Existem mais dois perigos que podem nos ameaçar e já o fazem: o aquecimento global, pela queima descontrolada de combustíveis fósseis, que tem como consequência o derretimento das calotas polares e o aumento do nível do mar; e a ameaça das bombas nucleares, que devem ser eliminadas antes que gerem catástrofes radiativas que acabem com a Terra.
Os cientistas acreditam, com muita razão, que temos de reduzir calculadamente a quantidade de gás carbônico na atmosfera para declinar o aumento da temperatura. Também é necessário eliminar tudo que causa violência. Hiroshima e Nagasaki viveram a catástrofe nucelar em 1945, quando os aliados, que já haviam vencido a guerra, acharam necessário colocar muito medo no lugar da esperança. A extinção da espécie humana pode, infelizmente, acontecer a qualquer momento. Não é possível uma guerra atômica localizada. O poder nuclear, tão dependente das democracias, também está sujeito a ditaduras. A catástrofe é observada ao longo de décadas.
Três dias depois dos tempos tenebroso e destruidores com armas nucleares, o “democrático” presidente dos Estados Unidos na época disse que o ataque das bombas felizmente havia coincidido com os interesses norte-americanos perante Deus e não aos inimigos japoneses. Ou as nações do mundo dito civilizado aliam-se ou a extinção da espécie humana é iminente.
Precisamos de mais democracia e união para evitar o uso terrível de armas nucleares. Aliás, talvez em um futuro utópico, poderosos eliminem qualquer arma que mate outro indivíduo, para a manutenção da vida.

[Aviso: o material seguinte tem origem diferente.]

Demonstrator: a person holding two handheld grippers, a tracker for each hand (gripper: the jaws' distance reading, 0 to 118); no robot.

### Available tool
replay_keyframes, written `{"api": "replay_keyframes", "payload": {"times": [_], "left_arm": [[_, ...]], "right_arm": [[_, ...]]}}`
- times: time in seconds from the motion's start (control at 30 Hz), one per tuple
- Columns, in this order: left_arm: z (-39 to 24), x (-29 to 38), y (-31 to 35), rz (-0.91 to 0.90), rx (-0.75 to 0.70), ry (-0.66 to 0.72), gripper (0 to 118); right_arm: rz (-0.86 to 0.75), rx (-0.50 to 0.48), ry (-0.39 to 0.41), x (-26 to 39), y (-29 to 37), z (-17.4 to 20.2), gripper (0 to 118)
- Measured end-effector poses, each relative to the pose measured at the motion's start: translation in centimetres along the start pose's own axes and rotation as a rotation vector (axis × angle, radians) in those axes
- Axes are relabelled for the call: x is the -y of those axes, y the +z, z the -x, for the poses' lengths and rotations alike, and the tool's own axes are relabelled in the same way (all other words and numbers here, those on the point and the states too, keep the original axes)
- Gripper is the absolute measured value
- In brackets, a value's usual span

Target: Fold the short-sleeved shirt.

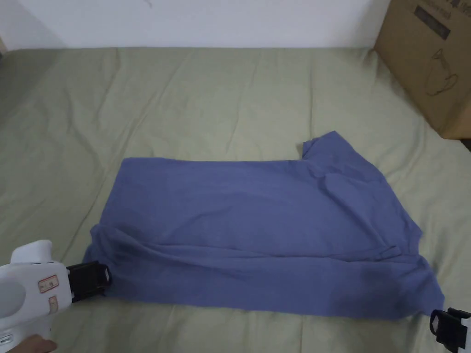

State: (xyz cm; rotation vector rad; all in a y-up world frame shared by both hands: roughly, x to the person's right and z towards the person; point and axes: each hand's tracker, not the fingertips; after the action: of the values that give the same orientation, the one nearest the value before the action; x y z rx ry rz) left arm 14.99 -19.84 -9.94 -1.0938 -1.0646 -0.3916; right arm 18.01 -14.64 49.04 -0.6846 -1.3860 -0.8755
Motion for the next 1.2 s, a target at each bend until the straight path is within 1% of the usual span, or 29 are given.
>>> {"api": "replay_keyframes", "payload": {"times": [0.07, 0.1, 0.13, 0.2, 0.23, 0.27, 0.3, 0.33, 0.37, 0.4, 0.43, 0.47, 0.5, 0.53, 0.57, 0.6, 0.63, 0.67, 0.73, 0.83, 0.87, 1.0, 1.1, 1.13, 1.17, 1.2], "left_arm": [[-0.2, 0.6, -2.5, 0.1, -0.036, -0.002, 88], [-1.0, 1.0, -2.2, 0.025, -0.067, -0.061, 85], [-1.8, 1.2, -1.1, 0.02, -0.07, -0.053, 77], [-2.0, 0.6, -0.5, 0.019, -0.092, -0.053, 62], [-1.5, 0.6, -0.5, 0.029, -0.09, -0.049, 56], [-1.4, 0.4, -0.3, 0.032, -0.089, -0.041, 53], [-1.4, 0.3, 0.0, 0.03, -0.085, -0.035, 53], [-1.5, 0.2, 0.3, 0.03, -0.075, -0.036, 37], [-1.7, 0.5, 0.8, 0.028, -0.061, -0.044, 23], [-1.7, 0.5, 0.9, 0.035, -0.02, -0.029, 8], [-1.7, 0.6, 1.0, 0.033, -0.035, -0.019, 6], [-1.6, 0.6, 1.2, 0.034, -0.035, -0.021, 6], [-1.6, 0.8, 1.7, 0.035, -0.028, -0.02, 6], [-1.5, 0.8, 2.0, 0.036, -0.016, -0.016, 6], [-1.5, 0.8, 2.5, 0.039, 0.001, -0.015, 6], [-1.5, 0.9, 3.1, 0.038, 0.004, -0.018, 6], [-1.3, 0.9, 3.5, 0.032, 0.013, -0.02, 6], [-1.3, 1.0, 4.0, 0.028, 0.023, -0.023, 6], [-1.4, 1.3, 5.2, 0.016, 0.028, -0.029, 6], [-0.9, 2.0, 6.8, 0.018, 0.03, -0.018, 6], [-0.6, 2.5, 7.3, 0.022, 0.027, -0.004, 6], [0.0, 5.8, 9.1, 0.061, 0.029, 0.003, 6], [0.0, 8.9, 9.1, 0.115, 0.011, 0.001, 6], [0.0, 9.7, 8.8, 0.124, 0.005, -0.001, 6], [0.2, 10.4, 8.2, 0.131, 0.003, 0.002, 8], [0.4, 10.8, 7.8, 0.135, 0.001, 0.012, 16]], "right_arm": [[0.008, 0.0, -0.01, 0.0, -0.4, -0.3, 0], [0.01, 0.0, -0.022, 0.0, -0.6, -0.5, 1], [0.009, -0.003, -0.029, 0.0, -0.6, -0.6, 17], [-0.003, 0.0, -0.039, -0.2, -0.8, -0.9, 76], [-0.006, 0.001, -0.042, -0.5, -1.2, -1.1, 87], [-0.008, 0.001, -0.04, -0.8, -1.6, -1.1, 89], [-0.021, -0.004, -0.031, -1.0, -2.2, -1.3, 89], [-0.04, 0.002, -0.032, -1.3, -3.2, -1.5, 90], [-0.045, 0.034, -0.043, -1.6, -4.7, -1.7, 90], [-0.017, 0.064, -0.064, -1.9, -6.5, -1.9, 90], [0.044, 0.069, -0.079, -1.8, -8.3, -2.2, 90], [0.168, 0.096, -0.079, -1.7, -9.7, -2.3, 90], [0.184, 0.065, -0.109, -1.0, -10.4, -2.3, 89], [0.072, 0.09, -0.082, -0.7, -9.9, -1.9, 87], [0.085, 0.093, -0.031, -1.0, -8.9, -1.3, 78], [0.072, 0.1, 0.043, -1.5, -8.1, -0.9, 57], [0.055, 0.097, 0.062, -1.8, -7.7, -0.7, 21], [0.077, 0.075, 0.033, -2.0, -7.4, -0.7, 17], [0.08, 0.072, 0.0, -2.4, -6.9, -0.8, 15], [0.055, 0.019, -0.053, -3.0, -4.5, -2.0, 15], [0.048, 0.004, -0.055, -3.3, -3.5, -2.5, 14], [0.041, 0.03, -0.04, -3.0, 0.0, -4.3, 14], [0.087, 0.034, -0.053, -1.1, 0.0, -5.7, 14], [0.09, 0.037, -0.057, -0.3, -0.5, -6.1, 21], [0.1, 0.039, -0.064, 0.6, -1.2, -6.2, 41], [0.126, 0.05, -0.05, 1.3, -1.8, -6.1, 71]]}}
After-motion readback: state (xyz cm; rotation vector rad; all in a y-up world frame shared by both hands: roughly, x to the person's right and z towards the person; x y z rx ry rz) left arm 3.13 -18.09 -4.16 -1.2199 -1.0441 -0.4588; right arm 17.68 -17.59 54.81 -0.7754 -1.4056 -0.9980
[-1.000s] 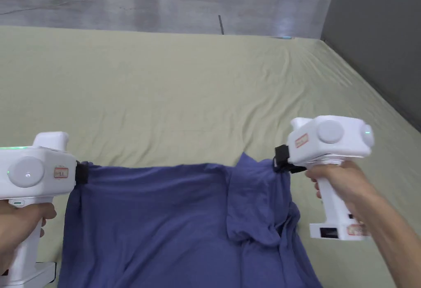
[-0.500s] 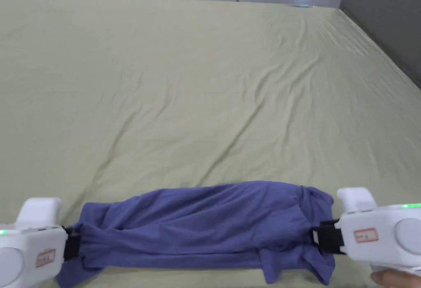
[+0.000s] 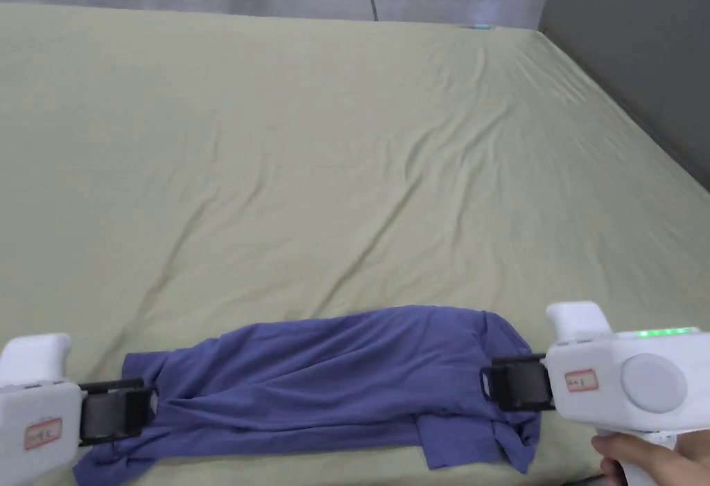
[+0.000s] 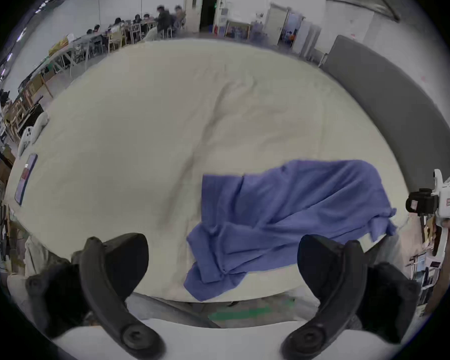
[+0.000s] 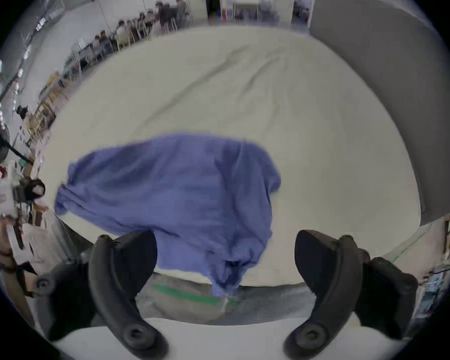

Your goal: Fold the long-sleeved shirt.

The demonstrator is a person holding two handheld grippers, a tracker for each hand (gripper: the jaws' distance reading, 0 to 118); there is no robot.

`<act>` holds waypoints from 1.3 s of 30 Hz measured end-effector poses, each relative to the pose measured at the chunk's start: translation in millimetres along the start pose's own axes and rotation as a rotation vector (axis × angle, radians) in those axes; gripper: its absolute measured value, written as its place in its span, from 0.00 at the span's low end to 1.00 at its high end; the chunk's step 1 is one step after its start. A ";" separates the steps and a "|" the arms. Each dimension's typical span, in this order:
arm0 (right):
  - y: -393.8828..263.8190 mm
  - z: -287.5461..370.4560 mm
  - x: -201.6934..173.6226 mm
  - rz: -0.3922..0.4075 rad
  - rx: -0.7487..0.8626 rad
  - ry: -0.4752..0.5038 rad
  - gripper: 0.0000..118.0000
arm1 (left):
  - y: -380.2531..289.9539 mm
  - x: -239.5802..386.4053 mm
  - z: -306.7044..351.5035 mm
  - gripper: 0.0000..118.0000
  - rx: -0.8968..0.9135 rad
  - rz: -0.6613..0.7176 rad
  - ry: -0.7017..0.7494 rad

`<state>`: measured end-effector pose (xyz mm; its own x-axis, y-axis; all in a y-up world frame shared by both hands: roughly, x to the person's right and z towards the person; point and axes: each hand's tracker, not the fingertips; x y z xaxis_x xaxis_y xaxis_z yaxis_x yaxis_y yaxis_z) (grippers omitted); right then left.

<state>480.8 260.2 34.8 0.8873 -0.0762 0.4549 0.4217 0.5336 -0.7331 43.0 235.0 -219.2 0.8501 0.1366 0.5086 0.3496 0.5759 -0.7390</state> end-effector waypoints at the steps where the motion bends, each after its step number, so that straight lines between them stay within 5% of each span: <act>1: 5.2 8.4 -4.4 -0.013 0.037 0.018 0.89 | 5.1 3.4 9.5 0.98 0.002 -0.002 0.000; 2: 10.3 16.0 -11.0 -0.029 0.071 0.022 0.71 | 9.8 8.6 18.7 0.85 0.020 -0.004 -0.005; 3: 13.0 25.8 -18.0 -0.034 0.126 0.031 0.24 | 12.9 12.8 27.0 0.43 0.066 -0.016 -0.016; 4: 15.9 30.8 -25.7 -0.015 0.176 0.044 0.02 | 13.1 19.1 31.5 0.13 0.113 -0.032 -0.029; 5: 18.0 31.4 -32.0 -0.005 0.191 0.044 0.02 | 14.3 22.6 36.4 0.01 0.141 -0.041 -0.032; 11: 21.0 30.2 -54.8 0.032 0.184 0.099 0.02 | 14.1 10.9 26.7 0.00 0.149 -0.005 -0.053; 14: 23.6 27.7 -58.2 0.044 0.168 0.121 0.02 | 18.5 -22.1 13.7 0.00 0.092 0.137 -0.202; 15: 25.1 26.0 -60.5 0.056 0.165 0.119 0.02 | 18.7 -32.3 7.4 0.10 0.065 0.202 -0.271; 17: 27.0 22.0 -62.3 0.074 0.160 0.112 0.02 | 13.7 -55.1 -17.4 0.87 -0.007 0.345 -0.388; 18: 27.7 19.9 -64.2 0.077 0.153 0.117 0.02 | 10.1 -64.0 -32.0 1.00 -0.062 0.380 -0.428; 24: 28.2 5.6 -69.0 0.085 0.115 0.135 0.02 | -10.3 -92.5 -75.8 1.00 -0.139 0.516 -0.528; 27: 28.6 -1.5 -71.2 0.085 0.101 0.135 0.02 | -20.3 -92.0 -103.7 1.00 -0.199 0.627 -0.733; 37: 27.5 -5.9 -68.4 0.082 0.085 0.120 0.02 | -6.6 -50.8 -133.9 1.00 -0.151 0.544 -0.819; 38: 26.8 -6.2 -67.0 0.079 0.084 0.118 0.02 | -4.6 -48.3 -129.8 0.99 -0.148 0.491 -0.799; 39: 25.6 -6.5 -65.4 0.077 0.081 0.116 0.02 | -3.0 -49.5 -127.9 0.74 -0.138 0.449 -0.746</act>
<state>434.7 273.4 -17.0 0.9338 -0.1268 0.3345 0.3397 0.6076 -0.7179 50.2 123.4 -298.7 0.4566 0.8454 0.2773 0.1298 0.2450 -0.9608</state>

Algum tempo depois da utilização das armas nucleares, um jornalista do jornal The New York Times afirmou que a tal radioatividade não existia e era propaganda japonesa. Laurence, o redator de temas científicos, confirmou as informações “claras” de que não havia radiação nas cidades arrasadas! O cinismo do homem não tem limites. Vamos apagar sempre o que historicamente não vale a pena. Alguém no mundo pode criar as mentiras sempre que isso for útil e necessário.
Na próxima semana, o texto será em torno desse mesmo assunto.
OCASO
Matar toda poesia.
Cansado tradutor de silêncios.
Transcrever ocasos: difícil.
Memória: apenas nuvem.
Matar palavras.
Escrevê-las ou ficar sem elas.
sonha-se e elas voltam.
Já não são inventadas.
Rimas, metáforas, já não inventar.
Reaparecem nos sonhos, na solidão.
Poesias estão podres no chão.
No ar, fazem voo próprio.
Pretensa a autonomia.
Criam asas e voam.
No rio da existência se afogam.
Em fogo: apenas cinzas sem nome.
Nomes queimados,
nomes submersos,
nunca alcançam o real.
Escapar do mundo, de tudo.
Papéis não podem voltar ao branco.
Sujos assim continuam.
Ideias refletem tudo
nesses barulhentos papéis inúteis.
Despir o mundo,
despedir das palavras é fracasso.
Estranha impossibilidade.
Tudo e sempre igual, injusto.
Ainda assim, escrevo, traduzo meus silêncios.